Start of document - Start of chapter

1.3 Git repository structure

Here is how I usually structure my code repository to facilitate a fluent coding experience in a team. There are 3 main branches:

master: all code in master is tested, stable and ready for production deployment
- If needed there can be tags to signify deployed versions
- merged from next after approval
next: stage branch to be deployed to a prelive, staging server. The code here should be largely stable and ready for review, final testing and approval
- merged from dev after a development cycle and submitted for review
dev: Branch for local development and testing. The code here is altered regularly and may not always be stable (although all developers should strive to omit committing broken code)
- If needed and for larger teams one should use feature branches for individual development.
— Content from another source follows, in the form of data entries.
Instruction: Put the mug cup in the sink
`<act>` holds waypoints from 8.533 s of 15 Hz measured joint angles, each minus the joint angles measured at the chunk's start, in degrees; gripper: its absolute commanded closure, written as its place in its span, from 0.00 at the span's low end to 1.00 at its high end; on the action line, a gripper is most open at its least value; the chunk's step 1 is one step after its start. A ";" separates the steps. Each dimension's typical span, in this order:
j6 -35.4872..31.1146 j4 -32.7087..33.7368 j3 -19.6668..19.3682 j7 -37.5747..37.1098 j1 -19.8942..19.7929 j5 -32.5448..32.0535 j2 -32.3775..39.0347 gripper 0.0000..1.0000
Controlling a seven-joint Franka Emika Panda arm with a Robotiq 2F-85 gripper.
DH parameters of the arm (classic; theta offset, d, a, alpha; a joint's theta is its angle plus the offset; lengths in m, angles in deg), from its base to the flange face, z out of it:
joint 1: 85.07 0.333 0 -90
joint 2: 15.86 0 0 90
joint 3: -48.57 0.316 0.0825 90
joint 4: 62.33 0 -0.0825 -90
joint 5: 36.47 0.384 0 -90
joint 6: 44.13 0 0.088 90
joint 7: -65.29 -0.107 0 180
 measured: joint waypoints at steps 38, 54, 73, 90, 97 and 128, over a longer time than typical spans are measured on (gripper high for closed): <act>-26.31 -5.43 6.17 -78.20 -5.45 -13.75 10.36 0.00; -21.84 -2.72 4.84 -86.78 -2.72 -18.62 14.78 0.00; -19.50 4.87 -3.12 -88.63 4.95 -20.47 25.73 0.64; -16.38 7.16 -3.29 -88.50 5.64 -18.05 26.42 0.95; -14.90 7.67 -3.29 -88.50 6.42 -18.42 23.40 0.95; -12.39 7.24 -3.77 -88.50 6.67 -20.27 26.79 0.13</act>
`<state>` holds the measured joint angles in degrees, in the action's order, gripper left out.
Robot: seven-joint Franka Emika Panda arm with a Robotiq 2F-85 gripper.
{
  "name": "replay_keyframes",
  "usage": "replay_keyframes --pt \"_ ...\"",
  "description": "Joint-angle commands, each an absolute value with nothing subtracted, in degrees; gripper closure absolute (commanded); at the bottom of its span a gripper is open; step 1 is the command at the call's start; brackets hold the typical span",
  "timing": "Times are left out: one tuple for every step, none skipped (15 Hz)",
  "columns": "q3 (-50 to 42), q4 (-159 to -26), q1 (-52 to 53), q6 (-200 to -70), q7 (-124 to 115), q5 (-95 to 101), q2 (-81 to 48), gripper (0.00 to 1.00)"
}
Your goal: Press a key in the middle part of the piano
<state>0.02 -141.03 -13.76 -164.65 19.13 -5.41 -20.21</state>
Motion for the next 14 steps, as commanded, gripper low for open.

For small projects or single developers this may add too much complexity/overhead

Start of document - Start of chapter

1.4 Used python libraries

This covers only major libraries and omits their dependencies for brevity

General
- 3rd party libraries
  - nose - unit tests
  - prospector - run all major python code quality management tools
  - clonedigger - check for code duplication
  - epydoc - API Documetation generator
  - testfixtures - among others Log capturing in unittests
  - httpmock - mock http connections for unittests
Quick and dirty
- Standard library
  - sys - for standard output
  - urllib - to parse url strings
  - os - to use line separator constant
- 3rd party Libraries
  - requests - simplify web requests
Simple and Solid
- Standard library
  - argparse - comand line argument handling
  - logging - logging classes and constants
  - os - file handling
  - sys - access to console streams
  - tempfile - writing temporary files for write access test workaround
  - errno - OS error constants
- 3rd party libraries
  - requests - simplify web requests
  - yaml - yaml file parsing
  - (file)magic - wrapper to libmagic; can guess file type

Start of document - Start of chapter

1.5 Project directory structure

Here is the directory layout of this sample project. It diverts a little from an ideal structure because I include multiple examples in one project

project root
- README
- LICENSE
- web service / build configuration
- main application file, run this to start the corresponding example app
config
- the application's config files go here
- you may symlink a different directory here tp persist configuration over different deployed versions
- be sure not to commit sensitive authentication data to git (I may be breaking this rule for less sensitive data for convenience here)
docs
- automatically generated API documentation
- may be excluded from productive deployment
inbox
- directory to hold the (sample) input files
logs
- all application logs go here.
- in a production environment one may choose to configure the system's log directory or symlink another location
metrics
- colds code metric reports generated manually or by CI
- should be excluded from productive deployment
test
- holds all unittests
- may be excluded from productive deployment
test/fixtures
- external files used for testing
venv
- holds the python virtual environment (Managed by PyCharm)
- should not be committed to the repository

Start of document - Start of chapter

1.6 License and 3rd party material

An overview over the licensing of the materials used

Own code
- I chose the MIT License for my code because it is simple and short and to comply with open source requirements for the web services used
Development stack
- PyCharm is a proprietary IDE. I am using the free Community edition but would prefer the professional product line for work on the job
- The web servics employed all need to be licensed and payed for for commercial use but offer free accounts for open source projects (public repositories)
- all other software is licensed under different open source licenses and free to use commercially to the best of my knowledge
3rd party libraries
- all libraries are licensed under different open source licenses and free to use commercially to the best of my knowledge
Sample images
- I will be using sample images, urls and pages from https://www.pexels.com for testing and demonstration which are licensed under Creative Commons Zero (CC0) license

Start of document - Start of chapter

1.7 Requirements to run these examples

Epydoc documentation generator

To use the gui of Epydoc you may have to install the package python-tk on Debian based linux distributions with: sudo apt-get install python-tk

As far as I could find out there is no way to install this library via pip.

Modul (file)magic

For this module a current version of libmagic has to be installed.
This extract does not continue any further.